Al delfín quizás le falten oportunidades para entender la matemática o crear arte. Es un ser más torpe que el humano salvo en su habilidad para nadar. Carece de manos y vive en un medio que no le exige mucho. Le sobra tiempo para jugar después de alimentarse, pero se ve trabado su potencial psíquico para manifestarse más inteligente y creativo.
Quizás no sea del todo así y los opinantes que defienden esta hipótesis pequen de exagerados. La técnica humana aplicada a la investigación quizás devele en el futuro la verdad acerca de la capacidad cerebral de este animal y de otros que puedan encerrar capacidades ocultas, pero en virtud de lo acontecido con el hombre, la hipótesis, repito, no es nada fantasiosa como ha dejado de serlo la que sugiere la existencia de seres inteligentes muy aventajados con respecto al hombre, en el cosmos.
Volviendo ahora al comportamiento anómalo del hombre para con su propia especie y para con todo ser viviente, así como también respecto a su planeta ya tan contaminado y castigado en su ecología, se hace necesario afirmar que: la especie humana es un genuino producto de una ciega y brutal naturaleza que hostiga permanentemente a los seres vivos.
Es el resultado de luchas sin fin con el medio físico y el ambiente biológico. Es el fiel reflejo del oportunismo, de la necesidad de territorio, de la necesidad de la agresión y el egoísmo, para sobrevivir.
Esta y no otra es la explicación lógica de su ambigua conducta que hace de él un ser peligroso para toda la flora, la fauna y para sí mismo como especie.
Su cerebro primitivo aún le manda lanzarse hacia el desenfreno sexual, hacia la conquista territorial, hacia el abuso y aprovechamiento de sus semejantes más débiles o tontos, para vivir mejor a expensas de ellos.
El belicoso instinto tribal y territorialista aún campea en la especie sapiens. Como contrapartida, su neocerebro aparecido y conservado como elemento exitoso que le permitió sobrevivir en solidaridad gracias a los principios éticos adoptados, es un constante freno para los instintos conservados desde los tiempos primigenios cuando era aún un animal inconsciente.
Este choque continuo entre el primigenio cerebro y la neocorteza moderadora lo empuja hacia conflictos con su propia naturaleza psíquica.

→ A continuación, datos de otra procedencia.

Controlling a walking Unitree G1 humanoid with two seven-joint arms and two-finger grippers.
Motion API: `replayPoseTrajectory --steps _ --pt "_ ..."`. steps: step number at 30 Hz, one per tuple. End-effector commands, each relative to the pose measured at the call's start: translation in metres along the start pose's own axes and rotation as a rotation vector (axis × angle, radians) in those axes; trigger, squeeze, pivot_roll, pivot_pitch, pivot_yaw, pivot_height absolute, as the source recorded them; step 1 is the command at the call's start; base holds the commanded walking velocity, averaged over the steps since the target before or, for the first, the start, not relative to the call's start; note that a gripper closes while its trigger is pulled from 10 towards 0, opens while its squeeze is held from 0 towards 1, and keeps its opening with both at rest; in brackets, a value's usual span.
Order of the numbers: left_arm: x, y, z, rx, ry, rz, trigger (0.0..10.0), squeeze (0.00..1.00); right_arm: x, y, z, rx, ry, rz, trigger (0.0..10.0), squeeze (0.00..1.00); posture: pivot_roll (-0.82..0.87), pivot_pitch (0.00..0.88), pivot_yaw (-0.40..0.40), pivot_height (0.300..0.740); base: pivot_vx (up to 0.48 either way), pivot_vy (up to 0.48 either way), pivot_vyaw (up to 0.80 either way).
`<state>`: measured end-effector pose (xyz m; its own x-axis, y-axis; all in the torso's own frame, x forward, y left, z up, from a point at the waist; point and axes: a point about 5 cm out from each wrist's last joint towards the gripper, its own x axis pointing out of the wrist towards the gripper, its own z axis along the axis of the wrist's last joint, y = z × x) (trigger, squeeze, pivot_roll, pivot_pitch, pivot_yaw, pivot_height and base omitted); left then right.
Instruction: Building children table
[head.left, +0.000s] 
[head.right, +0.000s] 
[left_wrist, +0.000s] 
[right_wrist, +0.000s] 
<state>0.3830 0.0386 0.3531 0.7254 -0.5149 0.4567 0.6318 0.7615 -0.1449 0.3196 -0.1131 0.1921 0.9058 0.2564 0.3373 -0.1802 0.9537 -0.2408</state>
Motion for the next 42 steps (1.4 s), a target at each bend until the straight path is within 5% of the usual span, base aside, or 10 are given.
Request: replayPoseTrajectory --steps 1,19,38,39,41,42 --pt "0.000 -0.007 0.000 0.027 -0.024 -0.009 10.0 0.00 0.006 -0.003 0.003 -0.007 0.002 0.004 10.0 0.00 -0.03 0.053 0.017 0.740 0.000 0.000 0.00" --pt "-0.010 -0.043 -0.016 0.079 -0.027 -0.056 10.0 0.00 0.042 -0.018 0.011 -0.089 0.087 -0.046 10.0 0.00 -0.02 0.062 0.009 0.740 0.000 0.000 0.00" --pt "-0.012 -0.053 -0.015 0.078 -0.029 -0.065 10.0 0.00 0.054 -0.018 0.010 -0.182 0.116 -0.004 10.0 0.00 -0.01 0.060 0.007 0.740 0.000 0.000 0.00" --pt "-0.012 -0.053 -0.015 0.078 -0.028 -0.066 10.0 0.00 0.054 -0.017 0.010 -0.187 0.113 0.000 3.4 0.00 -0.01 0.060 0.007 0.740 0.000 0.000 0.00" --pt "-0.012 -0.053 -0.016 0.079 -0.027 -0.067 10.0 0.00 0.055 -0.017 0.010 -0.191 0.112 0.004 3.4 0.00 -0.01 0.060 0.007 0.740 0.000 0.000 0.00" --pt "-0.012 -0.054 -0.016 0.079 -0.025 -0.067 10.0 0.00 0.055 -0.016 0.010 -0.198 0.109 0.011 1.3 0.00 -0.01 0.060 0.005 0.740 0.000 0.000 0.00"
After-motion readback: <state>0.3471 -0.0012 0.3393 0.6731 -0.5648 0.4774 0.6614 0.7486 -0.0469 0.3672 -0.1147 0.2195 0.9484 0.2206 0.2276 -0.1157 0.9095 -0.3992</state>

De modo continuo es arrastrado por su primitivismo hacia actos reprobables por el neocerebro, y este neocerebro censor debe servir de modo continuo, también de dique de contención frente a los desbordes egoístas.
Entre el perro que cuida su hueso, gruñe y ataca a dentelladas al que se lo quiere quitar y el ser humano que cuida su posición económica desahogada aunque a su derredor existan niños ajenos desnutridos sumidos en el pauperismo, no hay la menor diferencia.
Es que el hombre, antes de evolucionar era como un perro. Perro y hombre eran antes de ser mamíferos, unos reptiles puramente instintivos.
De ahí viene todo. Del pez, del reptil, etc., y aquello que muchos denominan intromisión de algún “espíritu maligno”, no es otra cosa que el afloramiento de nuestra naturaleza primitiva agresiva y egoísta encerrada en cada clan, en cada tribu frente al medio hostil.
Ahora bien; si existiera cierto creador excelso, puro amor por sus criaturas (como se dice y se cree), entonces el hombre jamás podría ser un producto neto de un entorno hostil; sería, por el contrario, como un manso cordero y lleno de virtudes sin su compartida: las antivirtudes.
Si hubiese sido moldeado por un ente exquisito que lo sabe todo, “desde el vamos hasta la consumación de los siglos” como se dice, todo gracias a su ciencia de visión que conoció y conoce todo el futuro, entonces el hombre, su creación, lejos de ser belicoso, egoísta, envidioso, celoso, agresivo, en constante lucha con el medio y consigo mismo… etc., por naturaleza, debería ser sin tacha un dechado de virtudes y vemos que no lo es.
Por tanto, ninguna clase de dios de esta especie (ni ningún otro) puede existir, porque sería un contrasentido, una verdadera locura, un irracionalismo patente él y su creación.
Corolario: la supuesta ciencia denominada teología, genuino invento del hombre, no puede existir como tal, sino tan sólo como un producto literario de género variado pleno de fantasías.